Learning

Museums Wellington provides unforgettable learning experiences for students of all ages at Space Place, Wellington Museum, Cable Car Museum, and Nairn Street Cottage.

Our learning programmes are delivered by dynamic and passionate educators who draw on the significant resources each site has to offer. Our authentic, hands-on, interactive learning experiences extend and enhance classroom learning and present a proudly Wellington or Aotearoa/New Zealand perspective.

Space Place

Learning programmes at Space Place take students on an exciting journey that includes a state-of-the-art planetarium show, exploration time in multi-media galleries, and an interactive workshop. Space Place provides a unique opportunity to explore the science, culture, and heritage of astronomy from a proudly Aotearoa/New Zealand perspective.

LEARNING PROGRAMMES

The World Around Us (Curriculum Levels 1 - 2)

For Level 1 students, this workshop explores the Earth, Sun and Moon system including day and night, the rotation of the Earth and the changing phases of the Moon. Learners are involved in group work and interactive demonstrations.
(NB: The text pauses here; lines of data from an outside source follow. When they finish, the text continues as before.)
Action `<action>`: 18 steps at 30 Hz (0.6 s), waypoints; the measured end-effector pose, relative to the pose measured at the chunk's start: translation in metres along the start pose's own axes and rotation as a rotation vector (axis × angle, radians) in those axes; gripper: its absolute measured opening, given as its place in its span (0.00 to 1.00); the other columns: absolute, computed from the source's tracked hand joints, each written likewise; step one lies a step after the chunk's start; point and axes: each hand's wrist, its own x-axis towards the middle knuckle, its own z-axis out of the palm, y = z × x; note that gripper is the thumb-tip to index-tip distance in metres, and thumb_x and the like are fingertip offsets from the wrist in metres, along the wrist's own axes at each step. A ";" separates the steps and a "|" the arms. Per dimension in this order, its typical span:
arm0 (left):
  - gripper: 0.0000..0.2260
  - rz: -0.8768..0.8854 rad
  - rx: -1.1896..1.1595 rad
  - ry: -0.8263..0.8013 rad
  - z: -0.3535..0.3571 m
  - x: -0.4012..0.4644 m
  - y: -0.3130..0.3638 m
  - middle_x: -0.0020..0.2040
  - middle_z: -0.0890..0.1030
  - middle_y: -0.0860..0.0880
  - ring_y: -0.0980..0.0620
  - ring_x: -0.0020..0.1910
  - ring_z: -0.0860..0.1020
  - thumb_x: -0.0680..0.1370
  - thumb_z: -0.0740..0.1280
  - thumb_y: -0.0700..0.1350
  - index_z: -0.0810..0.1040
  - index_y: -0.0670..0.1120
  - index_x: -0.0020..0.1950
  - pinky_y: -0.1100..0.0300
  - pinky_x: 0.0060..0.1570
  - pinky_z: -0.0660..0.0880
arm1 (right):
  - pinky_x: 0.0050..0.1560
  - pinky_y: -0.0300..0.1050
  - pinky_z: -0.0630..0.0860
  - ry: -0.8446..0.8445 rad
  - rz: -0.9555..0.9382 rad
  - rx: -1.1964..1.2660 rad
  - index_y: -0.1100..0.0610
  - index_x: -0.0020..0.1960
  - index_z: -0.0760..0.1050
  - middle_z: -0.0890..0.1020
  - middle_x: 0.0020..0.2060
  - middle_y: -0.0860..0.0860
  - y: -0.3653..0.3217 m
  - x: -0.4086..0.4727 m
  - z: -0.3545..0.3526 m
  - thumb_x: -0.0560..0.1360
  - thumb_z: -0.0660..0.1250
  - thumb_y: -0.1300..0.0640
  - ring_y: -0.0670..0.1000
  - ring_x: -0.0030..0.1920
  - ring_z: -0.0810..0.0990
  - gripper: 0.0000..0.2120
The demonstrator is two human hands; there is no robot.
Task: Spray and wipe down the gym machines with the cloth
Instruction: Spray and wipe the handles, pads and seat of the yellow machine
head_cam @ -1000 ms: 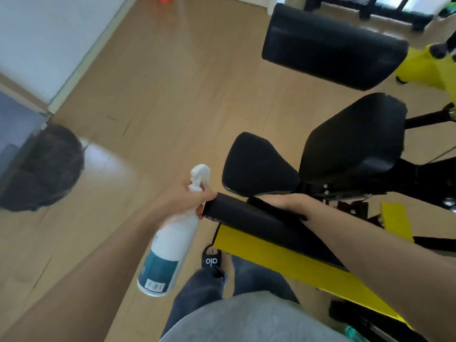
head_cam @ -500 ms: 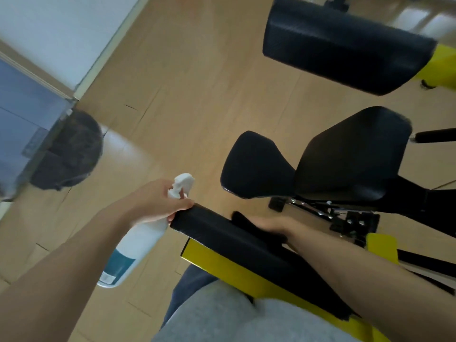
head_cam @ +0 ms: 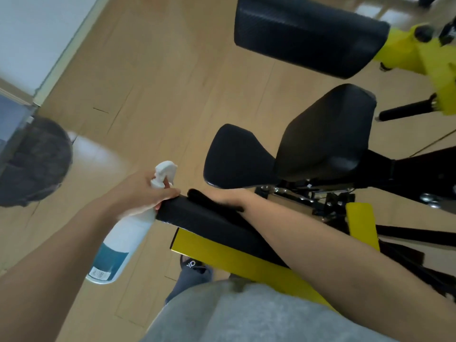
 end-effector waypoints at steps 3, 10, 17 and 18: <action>0.14 0.017 -0.011 -0.005 0.000 -0.001 -0.001 0.41 0.81 0.43 0.43 0.45 0.79 0.77 0.74 0.56 0.78 0.47 0.43 0.52 0.45 0.70 | 0.75 0.49 0.60 0.060 0.126 0.034 0.58 0.76 0.66 0.70 0.72 0.54 0.012 -0.016 -0.002 0.82 0.54 0.35 0.56 0.73 0.67 0.32; 0.12 0.074 -0.092 0.016 0.005 -0.008 -0.004 0.46 0.80 0.42 0.48 0.44 0.75 0.78 0.74 0.54 0.78 0.47 0.49 0.52 0.49 0.71 | 0.77 0.53 0.57 0.233 0.596 -0.007 0.50 0.80 0.58 0.62 0.79 0.50 0.158 -0.046 -0.034 0.63 0.57 0.16 0.56 0.77 0.63 0.57; 0.12 0.113 -0.114 0.044 0.007 -0.005 -0.007 0.42 0.80 0.42 0.49 0.40 0.75 0.78 0.74 0.52 0.79 0.44 0.47 0.53 0.42 0.68 | 0.39 0.44 0.74 0.402 0.716 0.143 0.59 0.69 0.72 0.80 0.49 0.58 0.153 -0.096 -0.016 0.83 0.56 0.40 0.55 0.48 0.80 0.26; 0.12 0.109 -0.113 0.033 0.006 -0.005 -0.008 0.42 0.80 0.42 0.49 0.40 0.75 0.78 0.74 0.52 0.80 0.43 0.48 0.54 0.42 0.68 | 0.39 0.43 0.74 0.413 0.704 0.134 0.59 0.65 0.74 0.81 0.50 0.57 0.147 -0.104 -0.009 0.85 0.54 0.43 0.55 0.49 0.80 0.23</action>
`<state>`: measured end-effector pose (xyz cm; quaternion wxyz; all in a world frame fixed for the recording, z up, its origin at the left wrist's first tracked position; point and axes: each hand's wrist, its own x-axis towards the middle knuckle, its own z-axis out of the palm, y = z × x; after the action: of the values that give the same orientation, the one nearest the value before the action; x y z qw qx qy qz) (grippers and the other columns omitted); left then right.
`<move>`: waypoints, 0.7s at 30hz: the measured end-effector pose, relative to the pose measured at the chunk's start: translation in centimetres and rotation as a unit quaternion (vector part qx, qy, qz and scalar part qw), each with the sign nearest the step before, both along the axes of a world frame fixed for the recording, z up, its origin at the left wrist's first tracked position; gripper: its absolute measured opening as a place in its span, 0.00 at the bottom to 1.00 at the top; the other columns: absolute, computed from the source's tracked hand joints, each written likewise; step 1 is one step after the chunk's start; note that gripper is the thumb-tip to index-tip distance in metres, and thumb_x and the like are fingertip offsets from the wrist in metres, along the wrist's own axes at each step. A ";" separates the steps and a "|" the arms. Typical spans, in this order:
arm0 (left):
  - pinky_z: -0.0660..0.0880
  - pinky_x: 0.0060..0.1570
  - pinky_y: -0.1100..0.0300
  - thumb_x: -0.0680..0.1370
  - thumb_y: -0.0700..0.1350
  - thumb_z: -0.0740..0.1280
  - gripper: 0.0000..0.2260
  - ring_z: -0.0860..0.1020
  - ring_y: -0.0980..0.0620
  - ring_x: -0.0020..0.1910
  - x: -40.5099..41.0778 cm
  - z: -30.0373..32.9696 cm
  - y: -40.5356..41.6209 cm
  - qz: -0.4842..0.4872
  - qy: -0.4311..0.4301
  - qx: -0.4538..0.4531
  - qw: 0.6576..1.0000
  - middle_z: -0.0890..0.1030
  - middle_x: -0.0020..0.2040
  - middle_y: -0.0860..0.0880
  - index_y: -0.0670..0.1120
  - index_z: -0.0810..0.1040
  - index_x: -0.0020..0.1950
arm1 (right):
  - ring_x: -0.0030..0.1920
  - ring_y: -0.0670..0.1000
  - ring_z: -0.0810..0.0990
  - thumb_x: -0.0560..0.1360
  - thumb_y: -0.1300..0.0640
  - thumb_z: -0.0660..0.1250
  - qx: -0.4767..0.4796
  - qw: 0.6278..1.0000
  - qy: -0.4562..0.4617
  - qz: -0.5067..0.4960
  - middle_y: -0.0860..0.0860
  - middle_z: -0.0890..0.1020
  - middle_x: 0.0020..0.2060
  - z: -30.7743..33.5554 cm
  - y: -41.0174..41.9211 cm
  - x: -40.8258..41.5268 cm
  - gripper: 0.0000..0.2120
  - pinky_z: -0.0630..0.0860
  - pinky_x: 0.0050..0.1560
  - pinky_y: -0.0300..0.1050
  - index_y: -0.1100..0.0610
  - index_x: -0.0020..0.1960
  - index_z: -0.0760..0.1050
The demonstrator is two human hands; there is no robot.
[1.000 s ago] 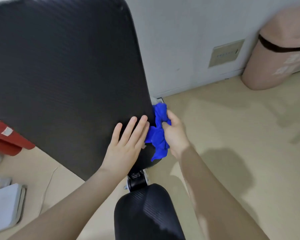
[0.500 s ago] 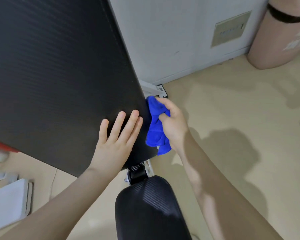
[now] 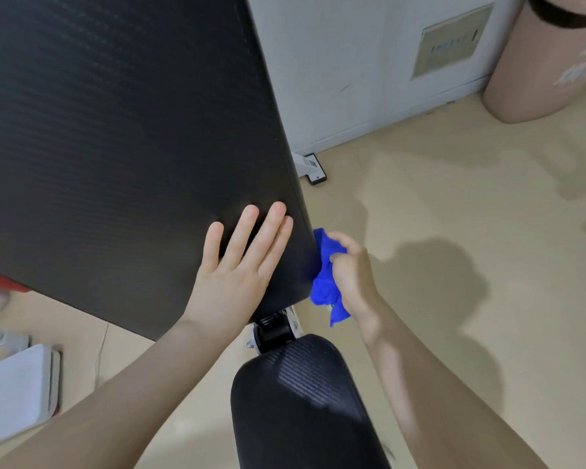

At Level 2, the workshop builds on the topics from Level 1, and includes studying and modelling the seasons, exploring how the Earth orbits the Sun and an explanation for birthdays! Tilt and Tycho to the Moon are good planetarium show to match this workshop. (30 minutes, plus a 10 minute morning tea if required).

Seasons, Shadows and Cycles (Curriculum Levels 2 - 4)

Level 2 students will investigate how shadows change as we go through the day and year and how this relates to seasons and timekeeping. At Levels 3 and 4, the workshop provides a more in depth look at what causes seasons here on Earth and how they affect our day-to-day lives. Weather permitting, this will include use of the sundial. The planetarium show Tilt works well with this programme. (30-40 minutes depending on Level)

Exploring the Solar System (Curriculum Levels 2 - 5+)

For Level 2 students, Exploring the Solar System offers a quick recap of the Earth, Moon and Sun before setting off to explore the planets of the Solar System. From innermost Mercury to windy Neptune and dwarf planet Pluto, we model the size, structure and scale of our Solar System. Level 3 students will examine in further detail the components of the Solar System and the relationship between them. At Levels 4 and 5, the workshop offers a more in depth focus on the Solar System. The Planetarium shows Dynamic Earth and We Are Astronomers work well with this programme. (30-40 minutes, depending on Level)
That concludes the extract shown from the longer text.